MTG scraper

This repo extracts data about Magic The Gathering collectible card game. The initial script extracts data from 2 different websites so that it can scrape all the info that is necessary for using a card in a deck,its image and its current price. The main idea is to have a database with the price of each card which I will then use to create playable decks for personal or commercial use.

Content

There are 5 scripts in this repo.

  1. scraper_classes.py contains the classes used to scrape the info of every card.
  2. card_data.py scrapes the info from every card in the sets chosen (all or part).
  3. mtg_prices_scraper_function.py scrapes the prices of every card in the game.
  4. combine_data.py combines info and prices.
  5. data_cleaning.py cleans the data and saves everything in a .csv file in the repo there are also the chromedriver.exe that is used to run those files. The libraries needed are:
  • selenium
  • math
  • time
  • pandas

How to use it

The steps are quite straightforward:

  1. card_data.py
  2. mtg_prices_scraper_function.py
  3. combine_data.py
  4. data_cleaning.py

Once you run card_data.py for all the sets and you get all the cards, then you only need to run 2, 3, 4 regularly (or when needed) to get a recent update on the card values. card_data.py needs to be run again only when Wizards releases a new set of cards.

Improvements

There are quite a lot of things I want to add to make it more complete.

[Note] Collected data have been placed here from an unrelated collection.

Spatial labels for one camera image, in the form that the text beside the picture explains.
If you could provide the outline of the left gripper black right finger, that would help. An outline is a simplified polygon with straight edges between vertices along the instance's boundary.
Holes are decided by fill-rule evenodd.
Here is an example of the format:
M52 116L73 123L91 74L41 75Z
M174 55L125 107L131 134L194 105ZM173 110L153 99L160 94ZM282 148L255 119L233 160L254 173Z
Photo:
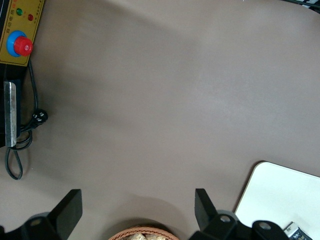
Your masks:
M217 210L206 190L194 194L194 214L199 227L190 240L287 240L288 236L276 223L257 220L251 227L241 223L227 210Z

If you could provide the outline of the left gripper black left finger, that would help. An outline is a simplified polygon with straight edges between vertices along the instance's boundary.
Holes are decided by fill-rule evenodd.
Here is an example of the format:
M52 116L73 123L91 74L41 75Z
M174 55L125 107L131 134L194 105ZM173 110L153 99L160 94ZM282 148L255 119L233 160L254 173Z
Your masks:
M2 240L67 240L83 215L82 191L70 190L50 211L30 217L18 228L6 232L0 227Z

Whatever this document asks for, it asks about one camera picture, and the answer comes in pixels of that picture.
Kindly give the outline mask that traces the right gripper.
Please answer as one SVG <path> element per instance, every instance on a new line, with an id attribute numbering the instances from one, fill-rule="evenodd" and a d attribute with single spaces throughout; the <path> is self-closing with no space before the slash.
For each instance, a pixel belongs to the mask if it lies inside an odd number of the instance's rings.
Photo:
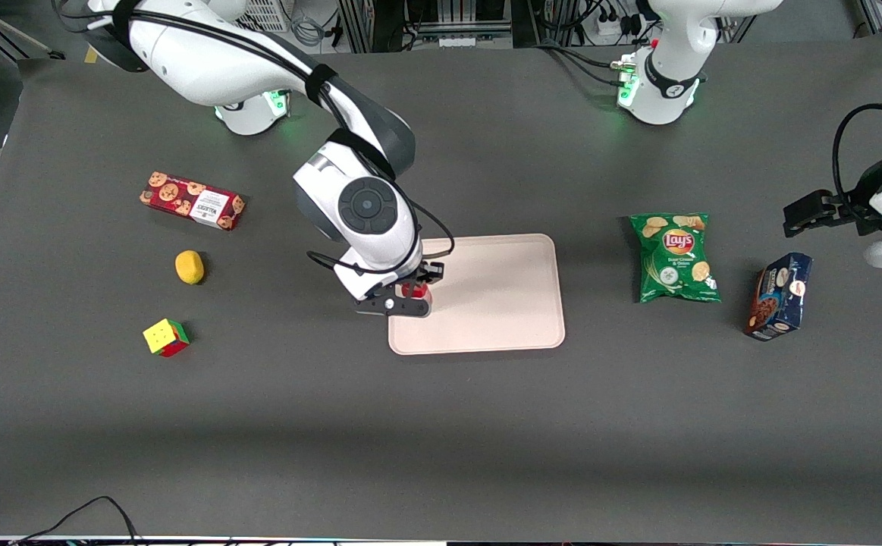
<path id="1" fill-rule="evenodd" d="M 347 263 L 347 266 L 334 264 L 334 275 L 344 286 L 344 289 L 350 294 L 354 302 L 362 302 L 370 300 L 379 294 L 383 297 L 407 298 L 406 284 L 398 284 L 407 280 L 416 278 L 419 275 L 420 284 L 436 284 L 444 279 L 444 263 L 443 262 L 413 262 L 410 260 L 405 266 L 399 270 L 388 273 L 368 273 L 358 271 L 358 268 L 371 268 L 360 258 L 358 253 L 345 253 L 340 262 Z"/>

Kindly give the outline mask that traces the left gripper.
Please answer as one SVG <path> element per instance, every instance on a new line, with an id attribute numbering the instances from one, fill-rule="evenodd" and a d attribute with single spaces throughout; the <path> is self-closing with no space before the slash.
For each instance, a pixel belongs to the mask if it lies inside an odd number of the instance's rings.
<path id="1" fill-rule="evenodd" d="M 829 225 L 836 214 L 836 203 L 844 224 L 853 222 L 858 232 L 882 231 L 882 214 L 871 207 L 871 197 L 882 187 L 882 159 L 864 170 L 849 191 L 843 189 L 838 158 L 832 159 L 832 171 L 836 196 L 831 191 L 812 191 L 784 207 L 785 238 Z"/>

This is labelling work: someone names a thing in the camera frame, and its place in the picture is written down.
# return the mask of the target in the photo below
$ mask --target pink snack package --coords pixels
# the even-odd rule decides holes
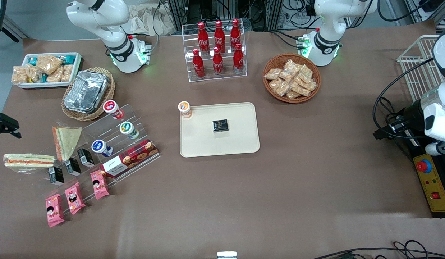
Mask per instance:
[[[72,215],[78,212],[81,208],[85,207],[82,196],[80,195],[78,182],[72,185],[72,187],[67,188],[65,193],[66,198],[68,199],[69,211],[72,213]]]
[[[104,175],[101,173],[101,170],[93,172],[90,174],[91,182],[93,183],[93,190],[95,192],[95,197],[97,200],[102,197],[109,195],[107,192],[107,184],[104,180]]]
[[[47,222],[50,228],[64,222],[60,195],[53,195],[46,199],[45,206],[47,207]]]

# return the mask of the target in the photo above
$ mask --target red bottle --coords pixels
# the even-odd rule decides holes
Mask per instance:
[[[195,74],[198,79],[205,77],[205,68],[203,67],[203,59],[198,55],[198,49],[193,49],[192,52],[194,56],[192,58],[192,63],[194,65]]]
[[[232,31],[230,31],[230,49],[232,53],[235,51],[235,46],[240,43],[240,28],[239,19],[232,20]]]
[[[203,22],[198,23],[198,45],[200,46],[200,51],[202,56],[210,55],[210,44],[208,42],[208,33],[205,31],[205,24]]]
[[[219,48],[216,46],[213,49],[215,54],[213,56],[213,70],[216,77],[220,77],[224,74],[223,57],[219,54]]]
[[[234,73],[241,74],[242,72],[243,72],[242,44],[238,43],[235,46],[235,52],[234,52]]]
[[[219,48],[219,51],[221,53],[226,52],[226,42],[225,42],[225,36],[223,31],[223,22],[220,20],[216,21],[216,31],[215,31],[215,45]]]

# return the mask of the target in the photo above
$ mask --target wicker basket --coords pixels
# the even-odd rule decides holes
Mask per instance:
[[[313,80],[317,83],[317,87],[315,88],[315,90],[313,90],[309,96],[300,96],[298,98],[294,98],[294,99],[288,99],[285,97],[281,97],[279,95],[277,95],[269,86],[269,80],[267,80],[264,75],[267,74],[267,72],[269,72],[270,69],[273,68],[281,68],[283,69],[283,66],[285,65],[286,61],[288,59],[293,60],[295,63],[297,64],[306,64],[306,66],[308,66],[312,72],[312,78]],[[294,53],[283,53],[280,55],[277,55],[273,58],[271,58],[266,66],[264,67],[264,72],[262,74],[262,81],[264,82],[264,86],[266,87],[267,91],[275,98],[277,98],[278,100],[284,101],[284,102],[288,102],[288,103],[300,103],[300,102],[305,102],[307,100],[310,100],[312,97],[314,97],[318,90],[320,90],[320,85],[321,85],[321,76],[320,76],[320,71],[318,70],[318,67],[310,60],[306,59],[305,57],[298,55],[298,54],[294,54]]]
[[[61,101],[61,108],[63,108],[64,114],[68,115],[68,117],[80,121],[91,121],[101,116],[101,114],[103,113],[103,103],[106,102],[107,100],[112,100],[112,98],[114,97],[114,90],[115,90],[115,82],[111,72],[100,67],[89,68],[86,70],[105,74],[107,77],[109,77],[110,83],[107,86],[106,92],[104,93],[103,100],[100,102],[101,103],[100,107],[94,113],[86,114],[86,113],[75,112],[74,110],[68,110],[64,105],[64,98],[66,97],[66,95],[68,95],[69,91],[71,91],[71,88],[73,87],[75,80],[71,82],[68,89],[63,95],[63,100]]]

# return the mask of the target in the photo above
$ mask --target white cloth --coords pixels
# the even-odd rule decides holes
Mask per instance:
[[[159,9],[157,9],[157,4],[129,5],[132,33],[146,33],[155,36],[156,31],[159,36],[163,36],[175,32],[176,29],[171,20],[172,13],[165,8],[165,5],[168,7],[168,4],[163,4],[160,5]],[[154,27],[152,27],[152,15],[154,15],[154,12]]]

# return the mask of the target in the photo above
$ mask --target sandwich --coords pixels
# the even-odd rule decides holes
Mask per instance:
[[[16,172],[53,167],[54,156],[40,154],[4,154],[4,165]]]
[[[60,161],[67,161],[76,149],[81,128],[52,127],[56,156]]]

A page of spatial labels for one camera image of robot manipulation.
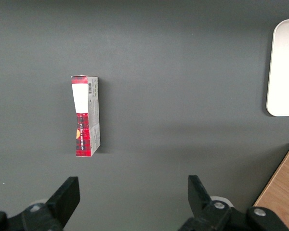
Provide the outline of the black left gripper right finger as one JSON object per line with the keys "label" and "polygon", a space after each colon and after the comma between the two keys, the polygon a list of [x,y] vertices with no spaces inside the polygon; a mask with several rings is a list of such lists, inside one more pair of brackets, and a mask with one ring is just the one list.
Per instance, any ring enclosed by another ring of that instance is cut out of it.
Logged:
{"label": "black left gripper right finger", "polygon": [[245,213],[220,199],[211,199],[197,175],[188,176],[188,202],[193,216],[180,231],[288,231],[272,210],[252,206]]}

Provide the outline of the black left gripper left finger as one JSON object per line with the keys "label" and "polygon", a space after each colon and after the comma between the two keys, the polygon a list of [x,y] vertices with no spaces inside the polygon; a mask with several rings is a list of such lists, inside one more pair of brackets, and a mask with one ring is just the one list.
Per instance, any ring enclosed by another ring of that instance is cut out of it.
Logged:
{"label": "black left gripper left finger", "polygon": [[62,231],[80,202],[79,179],[68,177],[45,203],[7,219],[8,231]]}

  1. I plan to extract the collector's number for every card, the flavour text and the artist so that I can have all the info that is on every card. (Done)
  2. I want to gather info that is available online on different decks to check the "popularity" of every card and its correlation with its price.
  3. I also want to add a function that, once I download the first database, it will allow the scraper to check only for new sets and not run through all of them again. #
  4. I also want to "decentralise" the card info extraction and the price extraction so that I can only run an update on the prices. (Done) Ideas, suggestions, feedback are always welcome.